[[ MATERIAL PROVIDED open ]]
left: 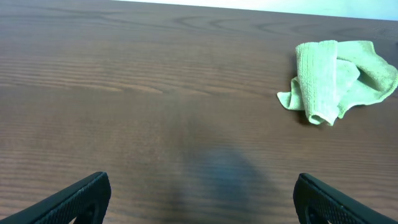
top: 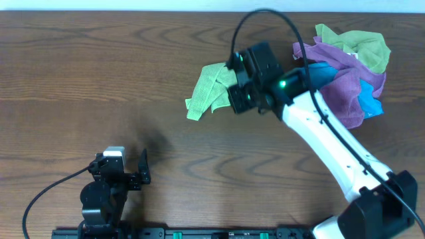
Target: Fold the cloth
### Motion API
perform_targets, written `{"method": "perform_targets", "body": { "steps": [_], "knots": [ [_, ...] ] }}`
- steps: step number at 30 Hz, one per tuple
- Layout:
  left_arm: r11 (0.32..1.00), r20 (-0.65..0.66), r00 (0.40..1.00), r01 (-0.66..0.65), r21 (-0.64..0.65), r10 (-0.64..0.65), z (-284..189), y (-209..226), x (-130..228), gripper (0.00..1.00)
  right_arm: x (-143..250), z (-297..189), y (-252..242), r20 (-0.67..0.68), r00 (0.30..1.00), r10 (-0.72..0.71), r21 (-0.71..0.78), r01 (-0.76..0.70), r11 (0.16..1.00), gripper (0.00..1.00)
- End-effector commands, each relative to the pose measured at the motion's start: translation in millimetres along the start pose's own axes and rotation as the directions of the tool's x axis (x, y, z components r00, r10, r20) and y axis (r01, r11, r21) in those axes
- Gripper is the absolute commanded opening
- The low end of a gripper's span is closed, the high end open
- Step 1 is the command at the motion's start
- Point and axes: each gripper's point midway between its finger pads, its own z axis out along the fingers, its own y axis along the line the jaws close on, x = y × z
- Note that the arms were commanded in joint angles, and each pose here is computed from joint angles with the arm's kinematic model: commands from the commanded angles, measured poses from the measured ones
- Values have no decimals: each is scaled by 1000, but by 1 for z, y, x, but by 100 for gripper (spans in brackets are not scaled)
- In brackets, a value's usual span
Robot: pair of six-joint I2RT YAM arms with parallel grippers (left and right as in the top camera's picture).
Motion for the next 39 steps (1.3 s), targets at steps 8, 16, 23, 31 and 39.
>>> {"method": "perform_targets", "body": {
  "steps": [8,16,23,31,39],
  "knots": [
    [873,-163,943,331,359,-291,-11,-67,11,95,82,47,7,-180,979,96,-66,-109,992,33],
    [782,-227,862,507,363,-454,-14,-73,5,96,99,52,7,-224,969,101,-75,-120,990,34],
    [764,-207,858,512,391,-470,-15,-76,-5,95,101,52,8,-231,968,102,-75,-122,990,33],
    [768,-118,884,454,453,-453,-15,-79,-32,96,71,42,-14,-126,973,194,-108,-208,972,34],
    [857,-196,934,354,375,-300,14,-78,-45,96,40,-4,-57,34,948,317,-145,-309,940,44]
  ]
}}
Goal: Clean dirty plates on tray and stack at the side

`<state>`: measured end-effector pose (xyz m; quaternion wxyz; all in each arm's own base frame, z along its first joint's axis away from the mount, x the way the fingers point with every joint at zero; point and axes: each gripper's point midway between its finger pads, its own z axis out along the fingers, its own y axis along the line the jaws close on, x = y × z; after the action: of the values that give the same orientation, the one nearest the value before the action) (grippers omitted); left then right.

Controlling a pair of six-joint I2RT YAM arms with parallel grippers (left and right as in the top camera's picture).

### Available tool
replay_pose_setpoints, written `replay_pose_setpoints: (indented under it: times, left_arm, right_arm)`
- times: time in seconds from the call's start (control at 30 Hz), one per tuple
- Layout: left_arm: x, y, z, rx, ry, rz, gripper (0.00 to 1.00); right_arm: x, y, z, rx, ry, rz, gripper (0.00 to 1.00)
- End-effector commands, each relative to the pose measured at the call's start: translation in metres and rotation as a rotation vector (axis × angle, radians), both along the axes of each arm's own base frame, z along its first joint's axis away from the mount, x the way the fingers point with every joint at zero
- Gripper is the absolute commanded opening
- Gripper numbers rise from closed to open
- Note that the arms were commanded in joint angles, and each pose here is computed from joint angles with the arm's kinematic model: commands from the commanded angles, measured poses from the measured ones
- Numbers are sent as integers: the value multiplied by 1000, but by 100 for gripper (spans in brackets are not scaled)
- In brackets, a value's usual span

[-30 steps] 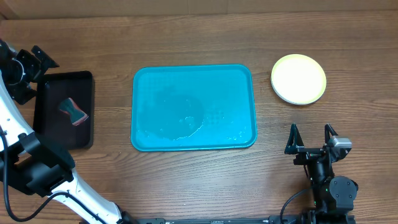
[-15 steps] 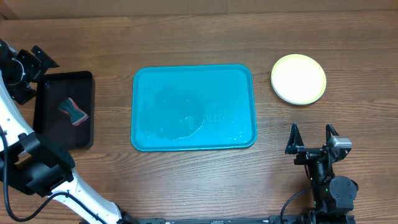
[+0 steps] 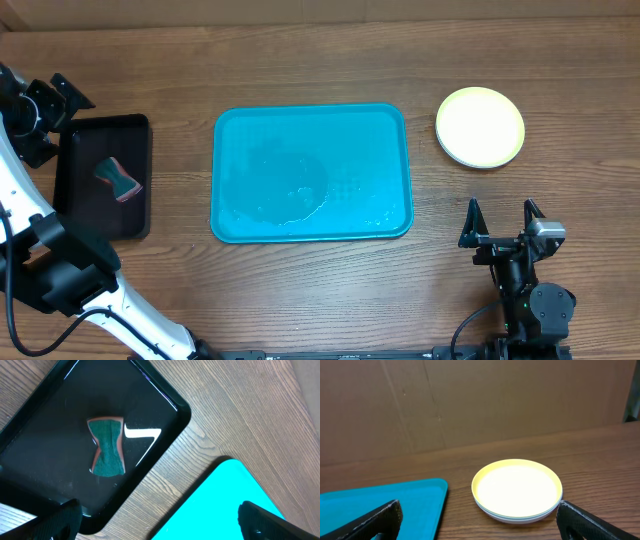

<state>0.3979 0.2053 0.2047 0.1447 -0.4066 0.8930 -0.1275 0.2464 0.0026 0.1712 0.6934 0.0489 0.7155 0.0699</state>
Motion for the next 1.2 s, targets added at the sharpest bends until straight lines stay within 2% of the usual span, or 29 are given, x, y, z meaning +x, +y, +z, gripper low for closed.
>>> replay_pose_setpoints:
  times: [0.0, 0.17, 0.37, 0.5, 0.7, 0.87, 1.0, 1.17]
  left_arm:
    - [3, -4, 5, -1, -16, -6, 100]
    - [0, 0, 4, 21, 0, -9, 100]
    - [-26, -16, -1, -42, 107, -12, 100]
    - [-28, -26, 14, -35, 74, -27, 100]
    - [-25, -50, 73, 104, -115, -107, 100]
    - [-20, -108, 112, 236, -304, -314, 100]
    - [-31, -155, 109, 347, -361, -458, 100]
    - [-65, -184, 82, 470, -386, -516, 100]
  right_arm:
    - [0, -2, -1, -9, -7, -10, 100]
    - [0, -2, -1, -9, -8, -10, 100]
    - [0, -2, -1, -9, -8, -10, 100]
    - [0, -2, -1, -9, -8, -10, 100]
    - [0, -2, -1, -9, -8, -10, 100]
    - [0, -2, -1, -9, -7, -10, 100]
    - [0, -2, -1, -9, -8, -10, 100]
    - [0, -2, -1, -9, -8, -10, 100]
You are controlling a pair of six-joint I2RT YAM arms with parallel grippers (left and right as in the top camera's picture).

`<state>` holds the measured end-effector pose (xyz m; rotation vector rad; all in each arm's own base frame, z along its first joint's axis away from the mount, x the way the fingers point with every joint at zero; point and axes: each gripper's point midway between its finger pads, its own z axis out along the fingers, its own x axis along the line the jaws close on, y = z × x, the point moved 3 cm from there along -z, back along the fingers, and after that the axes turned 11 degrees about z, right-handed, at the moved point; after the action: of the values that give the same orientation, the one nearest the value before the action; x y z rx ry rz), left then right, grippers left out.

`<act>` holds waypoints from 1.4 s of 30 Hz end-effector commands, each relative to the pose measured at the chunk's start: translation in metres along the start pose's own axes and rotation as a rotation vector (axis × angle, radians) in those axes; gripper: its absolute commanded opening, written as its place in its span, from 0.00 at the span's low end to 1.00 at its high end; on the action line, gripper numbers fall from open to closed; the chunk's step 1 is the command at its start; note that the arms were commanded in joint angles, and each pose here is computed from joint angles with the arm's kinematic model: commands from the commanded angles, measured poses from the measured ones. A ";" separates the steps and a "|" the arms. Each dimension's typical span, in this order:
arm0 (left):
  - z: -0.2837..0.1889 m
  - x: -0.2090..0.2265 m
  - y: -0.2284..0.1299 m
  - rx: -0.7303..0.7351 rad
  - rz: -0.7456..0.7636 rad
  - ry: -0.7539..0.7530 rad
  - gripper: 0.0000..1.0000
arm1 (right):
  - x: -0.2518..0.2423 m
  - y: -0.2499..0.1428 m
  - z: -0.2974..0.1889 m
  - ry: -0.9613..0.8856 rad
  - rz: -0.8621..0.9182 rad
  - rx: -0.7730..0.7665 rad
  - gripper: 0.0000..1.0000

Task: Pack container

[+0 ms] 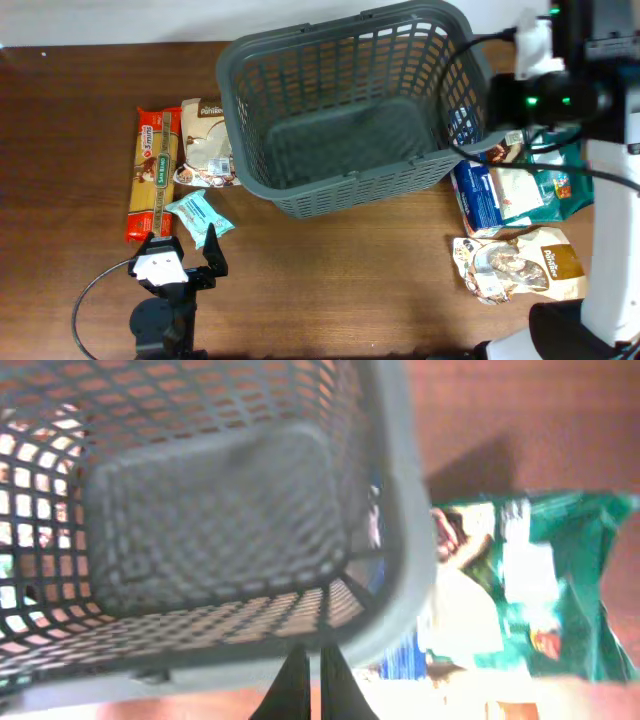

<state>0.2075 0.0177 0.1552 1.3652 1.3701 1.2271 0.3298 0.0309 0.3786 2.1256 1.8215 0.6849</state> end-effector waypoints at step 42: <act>0.135 -0.178 0.224 0.212 0.571 -0.572 0.51 | -0.060 -0.005 0.016 -0.062 0.149 0.079 0.04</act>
<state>0.3775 -0.1640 0.3392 2.1324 0.7375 0.8543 0.3280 -0.0212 0.3498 2.3172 1.7276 0.5866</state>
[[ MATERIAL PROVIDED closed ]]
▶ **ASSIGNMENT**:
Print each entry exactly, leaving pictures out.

▶ **COMPLETED TASK**:
left: 
top: 
Target: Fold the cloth
### Motion API
perform_targets, written `{"method": "perform_targets", "body": { "steps": [_], "knots": [ [_, ...] ] }}`
- steps: step number at 30 Hz, one per tuple
- Layout:
  left_arm: r11 (0.32..1.00), r20 (-0.65..0.66), r00 (0.40..1.00), r01 (-0.66..0.65), r21 (-0.64..0.65), r10 (-0.64..0.65), z (-284..189), y (-209..226), x (-130..228), gripper (0.00..1.00)
  right_arm: x (-143..250), z (-297..189), y (-252..242), r20 (-0.67..0.68), r00 (0.30..1.00), r10 (-0.72..0.71), r21 (-0.71..0.78), r01 (-0.76..0.70), r11 (0.16..1.00), gripper (0.00..1.00)
- End-effector commands, each relative to the pose measured at the motion's start: translation in millimetres along the start pose's own axes and rotation as the directions of the tool's x axis (x, y, z components r00, r10, r20) and y axis (r01, r11, r21) in those axes
- Gripper is the absolute commanded opening
- The low end of a gripper's span is closed, the high end open
- Step 1 is the command at the motion's start
- Point and axes: each gripper's point midway between its finger pads, its own z axis out along the fingers, its own y axis along the line the jaws close on, x = y × z
- Note that the arms were commanded in joint angles, and each pose here is computed from joint angles with the arm's kinematic model: commands from the commanded angles, measured poses from the measured ones
- Values have no decimals: each is scaled by 1000, but by 1 for z, y, x, but by 100 for gripper (spans in brackets are not scaled)
- In brackets, a value's usual span
Robot: pair of six-joint I2RT YAM arms with parallel grippers (left and right as in the top camera's picture).
Motion for the next 39 steps (1.3 s), targets at steps 8, 16, 23, 31 and 39.
>>> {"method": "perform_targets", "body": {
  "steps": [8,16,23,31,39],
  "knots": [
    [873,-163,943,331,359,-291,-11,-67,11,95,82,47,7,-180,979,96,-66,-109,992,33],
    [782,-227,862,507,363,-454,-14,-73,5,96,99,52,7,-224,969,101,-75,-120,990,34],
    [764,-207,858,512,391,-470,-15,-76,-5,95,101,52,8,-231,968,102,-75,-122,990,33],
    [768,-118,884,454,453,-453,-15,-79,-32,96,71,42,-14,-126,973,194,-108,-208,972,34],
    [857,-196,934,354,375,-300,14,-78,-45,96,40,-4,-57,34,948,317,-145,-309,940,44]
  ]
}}
Goal: Clean dirty plates on tray and stack at the side

`<state>`: measured end-effector pose (xyz m; quaternion wxyz; all in each arm's own base frame, z along its first joint's axis away from the mount, x the way the fingers point with every joint at zero; point and axes: each gripper's point midway between its finger pads, its own z axis out along the fingers, its own y axis along the line the jaws close on, x = y × z; after the action: of the values that give the same orientation, the one nearest the value before the action) (grippers omitted); left then right.

Controlling a pair of six-joint I2RT YAM arms with parallel grippers (left and right as in the top camera's picture).

### Available tool
replay_pose_setpoints, written `replay_pose_setpoints: (indented under it: times, left_arm, right_arm)`
- times: time in seconds from the call's start (control at 30 Hz), one per tuple
- Layout: left_arm: x, y, z, rx, ry, rz, gripper (0.00 to 1.00); right_arm: x, y, z, rx, ry, rz, gripper (0.00 to 1.00)
- End-effector commands, each relative to the pose measured at the call's start: translation in metres and rotation as a rotation vector (axis × angle, radians), both along the axes of each arm's own base frame, z along its first joint's axis away from the mount, x the way the fingers point with every joint at zero
- Gripper is the absolute commanded opening
- Gripper numbers rise from closed to open
- Note that the arms were commanded in joint angles, and each pose here is computed from joint angles with the arm's kinematic model: commands from the commanded angles, measured poses from the measured ones
- Numbers are sent as integers: the value multiplied by 1000, but by 100 for gripper (spans in brackets are not scaled)
- In brackets, a value's usual span

[-30 steps] 
[-15 steps] 
[+0 steps] 

<state>0.3979 0.2053 0.2047 0.1447 -0.4066 0.8930 -0.1275 0.2464 0.0026 0.1712 0.6934 0.0489 0.7155 0.0699</state>
Motion for the next 1.2 s, targets added at the sharpest bends until straight lines stay within 2% of the usual span, or 29 are given, x, y, z meaning +x, +y, +z, gripper low for closed.
>>> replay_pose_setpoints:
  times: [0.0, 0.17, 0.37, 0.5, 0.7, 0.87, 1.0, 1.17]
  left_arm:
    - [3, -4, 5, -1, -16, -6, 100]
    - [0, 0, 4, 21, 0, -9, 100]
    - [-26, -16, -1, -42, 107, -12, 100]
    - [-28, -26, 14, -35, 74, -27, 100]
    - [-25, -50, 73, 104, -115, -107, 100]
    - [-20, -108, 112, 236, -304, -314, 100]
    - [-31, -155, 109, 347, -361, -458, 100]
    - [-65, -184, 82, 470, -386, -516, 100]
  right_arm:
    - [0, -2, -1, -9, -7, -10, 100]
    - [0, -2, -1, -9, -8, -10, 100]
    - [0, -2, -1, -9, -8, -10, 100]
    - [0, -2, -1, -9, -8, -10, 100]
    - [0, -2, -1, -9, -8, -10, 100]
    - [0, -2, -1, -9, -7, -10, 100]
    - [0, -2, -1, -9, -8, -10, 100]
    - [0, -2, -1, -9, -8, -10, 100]
You are controlling a pair of six-joint I2RT YAM arms with parallel grippers (left and right as in the top camera's picture).

`<state>` holds the measured end-effector pose (xyz m; rotation vector rad; all in each arm's own base frame, z along its first joint's axis away from the mount, x the way the fingers point with every joint at zero; point and axes: each gripper's point midway between its finger pads, its own z axis out along the fingers, its own x axis along the line the jaws close on, y = z × x, the point moved 3 cm from there along -z, back along the fingers, and after that the axes turned 11 degrees about z, right-handed, at the moved point; after the action: of the values that give the same orientation, the one nearest the value before the action; x y z rx ry rz), left then right, grippers left out.

`<act>` holds waypoints from 1.4 s of 30 Hz end-effector commands, each relative to the pose measured at the chunk's start: translation in metres along the start pose's own axes and rotation as a rotation vector (axis × angle, radians) in those axes; gripper: its absolute commanded opening, written as its place in its span, from 0.00 at the span's low end to 1.00 at its high end; on the action line, gripper numbers fall from open to closed; the chunk's step 1 is the command at its start; note that the arms were commanded in joint angles, and each pose here is computed from joint angles with the arm's kinematic model: commands from the commanded angles, measured poses from the measured ones. A ";" separates the steps and a "|" the arms. Each dimension's typical span, in this order:
arm0 (left):
  - z: -0.2837..0.1889 m
  - x: -0.2090..0.2265 m
  - y: -0.2284..0.1299 m
  - rx: -0.7303..0.7351 rad
  - rz: -0.7456..0.7636 rad
  - ry: -0.7539..0.7530 rad
  - gripper: 0.0000..1.0000
arm1 (right):
  - x: -0.2518..0.2423 m
  - y: -0.2499..0.1428 m
  - z: -0.2974..0.1889 m
  - ry: -0.9613..0.8856 rad
  - rz: -0.8621..0.9182 rad
  - rx: -0.7730..0.7665 rad
  - gripper: 0.0000..1.0000

Task: Pack container

[+0 ms] 

<state>0.2075 0.0177 0.1552 1.3652 1.3701 1.2271 0.3298 0.0309 0.3786 2.1256 1.8215 0.6849</state> end-effector waypoints at step 42: <act>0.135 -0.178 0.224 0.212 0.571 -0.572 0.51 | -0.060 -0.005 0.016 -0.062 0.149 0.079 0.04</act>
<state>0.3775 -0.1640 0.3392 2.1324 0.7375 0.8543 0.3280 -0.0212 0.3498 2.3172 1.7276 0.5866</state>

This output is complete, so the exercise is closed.